From the above comparative analysis of the prediction results, it can be concluded that the streamflow series is a non-stationary sequence, and using a single machine learning method cannot accurately capture the complex characteristics of streamflow. The CEEMDAN–SE–BiLSTM coupled model can effectively decompose complex time series, facilitate the extraction of underlying feature indicators, and enhance the learning and prediction of the BiLSTM model. This approach significantly improves the accuracy of streamflow prediction.

Conclusion

To address the challenges posed by the nonlinear and non-stationary characteristics of daily streamflow time series, this study proposes a novel model, the CEEMDAN–SE–BiLSTM coupled model, based on the “decomposition-reconstruction-ensemble” concept. The effectiveness of this coupled model in daily streamflow prediction was evaluated using data from the Huayuankou Hydrological Station in the lower reaches of the Yellow River.
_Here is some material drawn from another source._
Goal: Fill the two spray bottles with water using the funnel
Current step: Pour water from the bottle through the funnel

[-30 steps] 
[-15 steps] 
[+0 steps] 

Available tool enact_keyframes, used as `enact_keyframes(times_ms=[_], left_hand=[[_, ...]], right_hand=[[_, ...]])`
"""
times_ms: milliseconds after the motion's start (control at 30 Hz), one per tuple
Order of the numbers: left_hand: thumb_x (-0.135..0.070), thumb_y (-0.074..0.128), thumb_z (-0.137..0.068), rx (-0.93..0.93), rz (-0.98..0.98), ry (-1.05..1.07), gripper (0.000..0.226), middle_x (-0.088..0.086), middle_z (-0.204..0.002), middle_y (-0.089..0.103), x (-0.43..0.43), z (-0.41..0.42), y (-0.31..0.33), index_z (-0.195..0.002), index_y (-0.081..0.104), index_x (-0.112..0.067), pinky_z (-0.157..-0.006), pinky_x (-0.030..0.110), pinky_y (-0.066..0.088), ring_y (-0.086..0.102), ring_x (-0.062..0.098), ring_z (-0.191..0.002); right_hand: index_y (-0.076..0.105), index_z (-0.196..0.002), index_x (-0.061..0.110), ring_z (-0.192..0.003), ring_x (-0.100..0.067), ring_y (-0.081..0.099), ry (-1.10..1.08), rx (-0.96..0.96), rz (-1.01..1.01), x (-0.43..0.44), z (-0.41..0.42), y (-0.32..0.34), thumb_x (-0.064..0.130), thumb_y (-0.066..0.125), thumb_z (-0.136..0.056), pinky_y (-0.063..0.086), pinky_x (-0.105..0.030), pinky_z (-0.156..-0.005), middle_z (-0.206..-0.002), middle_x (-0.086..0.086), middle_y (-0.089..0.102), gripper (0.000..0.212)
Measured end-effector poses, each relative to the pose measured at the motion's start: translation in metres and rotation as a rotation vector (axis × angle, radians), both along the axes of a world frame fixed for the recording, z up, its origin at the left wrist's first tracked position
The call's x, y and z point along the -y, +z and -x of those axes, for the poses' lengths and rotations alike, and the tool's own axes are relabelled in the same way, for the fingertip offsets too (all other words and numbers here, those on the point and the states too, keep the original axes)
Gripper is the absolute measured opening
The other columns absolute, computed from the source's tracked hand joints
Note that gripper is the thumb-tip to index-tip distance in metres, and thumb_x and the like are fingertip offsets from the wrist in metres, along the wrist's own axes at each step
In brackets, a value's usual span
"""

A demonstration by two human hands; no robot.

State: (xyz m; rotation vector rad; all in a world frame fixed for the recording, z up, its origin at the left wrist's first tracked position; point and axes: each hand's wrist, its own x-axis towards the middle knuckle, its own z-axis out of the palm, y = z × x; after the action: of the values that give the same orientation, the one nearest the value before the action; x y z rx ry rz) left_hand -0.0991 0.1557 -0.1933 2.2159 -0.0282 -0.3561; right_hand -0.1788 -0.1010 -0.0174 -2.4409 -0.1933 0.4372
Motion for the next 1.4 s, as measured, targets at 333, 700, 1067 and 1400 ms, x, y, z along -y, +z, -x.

Comparative analysis was performed against the prediction results of the CEEMDAN–SE–LSTM, CEEMDAN–BiLSTM, and BiLSTM coupled models, leading to the following conclusions:

  1. (1)

    The results of daily flow prediction at the Huayuankou Hydrological Station on the lower reaches of the Yellow River show that the coupled CEEMDAN–SE–BiLSTM model proposed in this paper has good accuracy and robustness. The decision coefficient of this model is 0.9706, which is the highest among the four models, and its RMSE and MAE are 139.73 m3/s and 87.67 m3/s, respectively, which are reduced compared with other models. This indicates that the CEEMDAN–SE–BiLSTM coupled model for daily flow prediction is feasible and can be effectively used for time series analysis in hydrology and related fields to guide the rational development and improved utilization of water resources.

  2. (2)

    The CEEMDAN–SE–BiLSTM coupled model proposed in this study, with its systematic approach involving data preprocessing, decomposition, reconstruction, ensemble, and prediction, offers significant benefits in terms of reducing prediction errors, enhancing data fitting capacity, and improving model stability. It can be regarded as a valuable method for enhancing and expanding short- to medium-term streamflow prediction capabilities.

  3. (3)

    Despite the promising applications of the CEEMDAN–SE–BiLSTM coupled model, which benefits from its effective decomposition algorithm, stable and efficient integration and reconstruction capability, and reliable prediction performance, it also has inherent limitations. One such limitation is the inability to incorporate the lag effect of physical mechanisms, such as precipitation, on streamflow, as the model solely relies on the streamflow time series as input. This aspect highlights the need for future research to address this limitation and explore ways to incorporate additional variables to enhance the model's predictive capabilities.